Le PDS rappelle que la Constitution est le fondement de la République, incarnant la volonté souveraine du peuple sénégalais et engageant les générations présentes et futures. Il insiste sur un principe qu’il considère non négociable : aucune révision majeure de la loi fondamentale ne doit être entreprise sans une véritable concertation nationale, inclusive et transparente, impliquant toutes les composantes de la société.
Le parti souligne l’importance du dialogue et du consensus en matière de réforme constitutionnelle, éléments jugés cruciaux pour la stabilité institutionnelle et la cohésion nationale. Il condamne toute tentative de modifier la Constitution de manière précipitée ou sous l’influence de considérations politiques conjoncturelles, affirmant que l’organisation des pouvoirs publics ne doit pas être influencée par des intérêts temporaires.

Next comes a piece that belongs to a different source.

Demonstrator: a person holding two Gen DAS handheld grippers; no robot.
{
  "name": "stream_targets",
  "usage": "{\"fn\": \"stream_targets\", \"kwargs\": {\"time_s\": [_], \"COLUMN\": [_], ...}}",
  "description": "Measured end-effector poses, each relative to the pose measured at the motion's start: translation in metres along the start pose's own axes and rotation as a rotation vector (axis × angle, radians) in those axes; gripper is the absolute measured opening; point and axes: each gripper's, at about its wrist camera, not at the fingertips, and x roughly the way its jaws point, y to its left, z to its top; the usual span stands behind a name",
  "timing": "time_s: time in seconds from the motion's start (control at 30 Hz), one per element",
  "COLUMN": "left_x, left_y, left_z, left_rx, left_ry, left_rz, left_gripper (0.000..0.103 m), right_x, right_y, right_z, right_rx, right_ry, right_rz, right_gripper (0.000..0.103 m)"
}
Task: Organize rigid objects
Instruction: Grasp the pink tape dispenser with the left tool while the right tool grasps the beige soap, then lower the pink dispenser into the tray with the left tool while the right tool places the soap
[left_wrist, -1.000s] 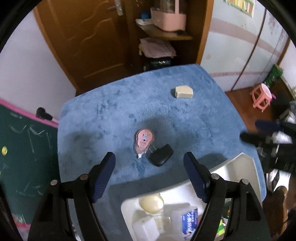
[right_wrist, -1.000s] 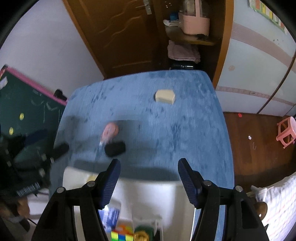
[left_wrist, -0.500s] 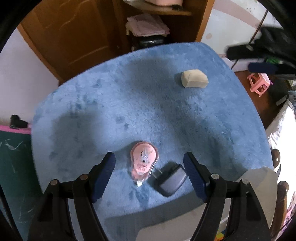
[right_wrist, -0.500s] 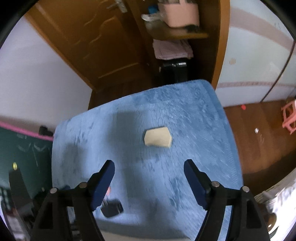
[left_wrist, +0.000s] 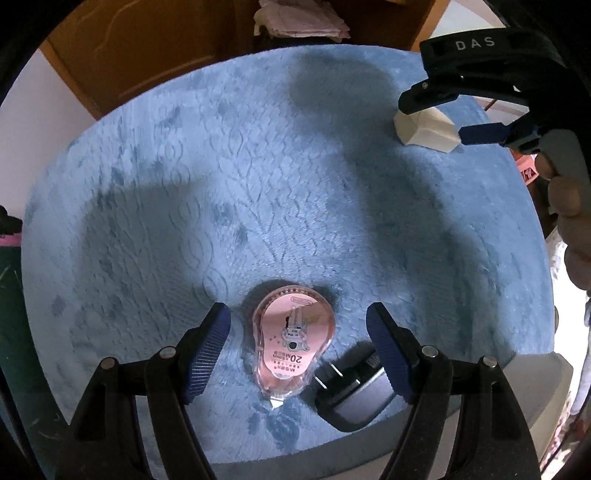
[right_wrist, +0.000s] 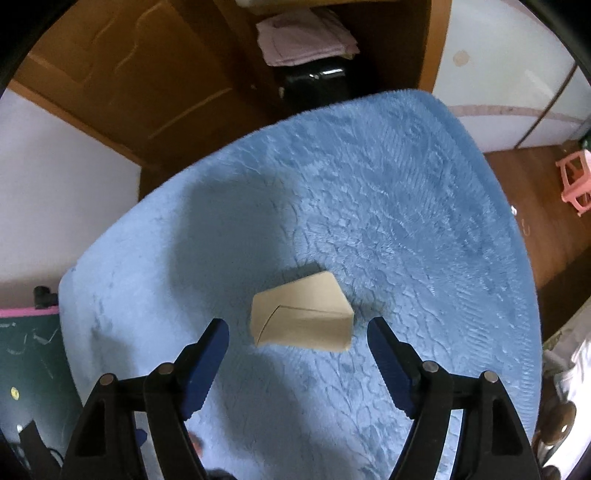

Le PDS plaide pour un recours au référendum, qu’il considère comme la méthode la plus légitime et démocratique pour des réformes de cette ampleur. Il se réfère à l’esprit de la Constitution de 2001, adoptée sous la présidence d’Abdoulaye Wade et validée par un vote référendaire. Pour le PDS, seule une consultation populaire directe peut conférer une légitimité démocratique à une révision de ce pacte républicain.
En conclusion, le PDS appelle à un « sursaut républicain » et à la mobilisation des forces vives de la Nation pour défendre la Constitution et préserver l’État de droit.